DISCORSO DI GIOVANNI PAOLO II
ALLA DELEGAZIONE DEL PATRIARCATO ECUMENICO
Solennità dei Santi Apostoli Pietro e Paolo
Lunedì, 29 giugno 1992
Vostra Eminenza,
Cari amici,
Il Salmista, diede espressione a un’intima gioia quando esclamò: “Ecco quanto è buono e quanto è soave che i fratelli vivano insieme!” (Sal 133, 1). Con la stessa gioia saluto voi, membri della Delegazione che Sua Santità, il Patriarca Ecumenico e il suo Sinodo hanno inviato quest’anno per unirsi alla nostra celebrazione della Festa dei Santi Pietro e Paolo, Patroni della Chiesa di Roma. La vostra presenza, piena di significato perché è segno della comunione spirituale ed ecclesiale che ci unisce, è anche espressione del compito concreto che sta davanti a noi: il nostro compito comune, radicato nella tradizione apostolica, di intensificare le nostre relazioni mentre ci sforziamo verso la piena comunione, nella fedele obbedienza del volere di nostro Signore Gesù Cristo (cf. Gv 17, 21).
La vostra presenza, Eminenza, è particolarmente significativa. Essa ci offre l’opportunità di evidenziare i progressi compiuti nelle relazioni tra le nostre Chiese dal marzo 1959, quando lei venne, primo Vescovo Ortodosso, come Inviato Speciale di Sua Santità Atenagora I a visitare Papa Giovanni XXIII, iniziando quindi quel ricco scambio di contatti divenuti noti come il “dialogo della carità”. La pratica, fermamente radicata, di celebrare insieme la Festa dei Santi Pietro e Paolo a Roma e quella di Sant’Andrea al Fanar è parte importante dello sviluppo di cordiali relazioni. Questi regolari contatti facilitano la condivisione di idee e il coordinamento di iniziative pratiche. In modo ancora più importante, essi ci offrono l’opportunità di unirci nella preghiera davanti al Signore. In verità, la preghiera, che è la vera anima del movimento ecumenico, serve a purificare i nostri sforzi da ogni motivazione secondaria e contingente, e li pone fermamente nel contesto dell’obbedienza a Cristo, il Pastore del gregge (cf. 1 Pt 5, 4).
Per molti anni il “dialogo della carità” è andato di pari passo con un ricco dialogo teologico tra la Chiesa cattolica e l’intera Chiesa ortodossa. Più recentemente, tuttavia, in varie parti del mondo sono emerse difficoltà pratiche che sembrano aver messo in discussione questi contatti. Ciò è in parte dovuto alla triste eredità del fungo e tragico periodo di persecuzione che le comunità cristiane di vari Paesi hanno dovuto sperimentare in questo secolo. Chiaramente, con l’aiuto di Dio, è necessaria una genuina purificazione delle memorie, così come un maggior senso di amore cristiano e di perdono reciproco.
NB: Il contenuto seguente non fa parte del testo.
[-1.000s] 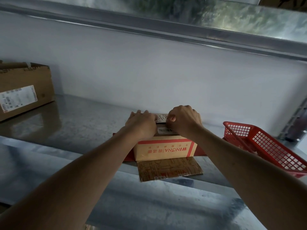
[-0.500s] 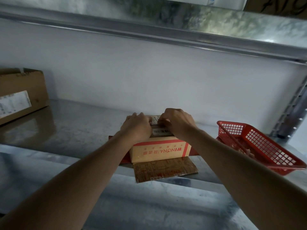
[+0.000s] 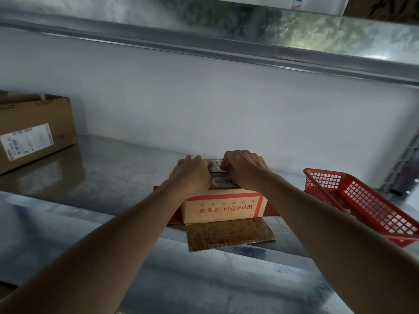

Le relazioni tra i cristiani devono sempre essere guidate da ciò che San Paolo ci insegna nella prima Lettera ai Corinzi: “La carità è paziente, è benigna la carità... non cerca il suo interesse, non si adira non tiene conto del male ricevuto... ma si compiace della verità. Tutto copre, tutto crede, tutto spera, tutto sopporta” (1 Cor 13, 4-7).
Questo atteggiamento spetta particolarmente ai Pastori della Chiesa. Desidero quindi assicurarvi che la Chiesa di Roma è pienamente preparata a cooperare con il Patriarcato Ecumenico allo scopo di rafforzare il dialogo della carità, specialmente in quelle aree dove sono recentemente emerse delle difficoltà. Un’atmosfera di rispetto reciproco assicurerà che le parole e le azioni non verranno male interpretate o fraintese, ma capite alla luce di relazioni basate sull’apertura e la fiducia.
La presenza a Roma della delegazione del Patriarcato ecumenico in occasione della festa dei Santi Pietro e Paolo è simbolo adeguato del desiderio di migliorare le relazioni tra di noi. Essa illustra il nostro impegno a pregare insieme e a sforzarci insieme nella ricerca dell’unità che il Signore desidera per la Chiesa. Il Signore ci benedica abbondantemente in questo compito.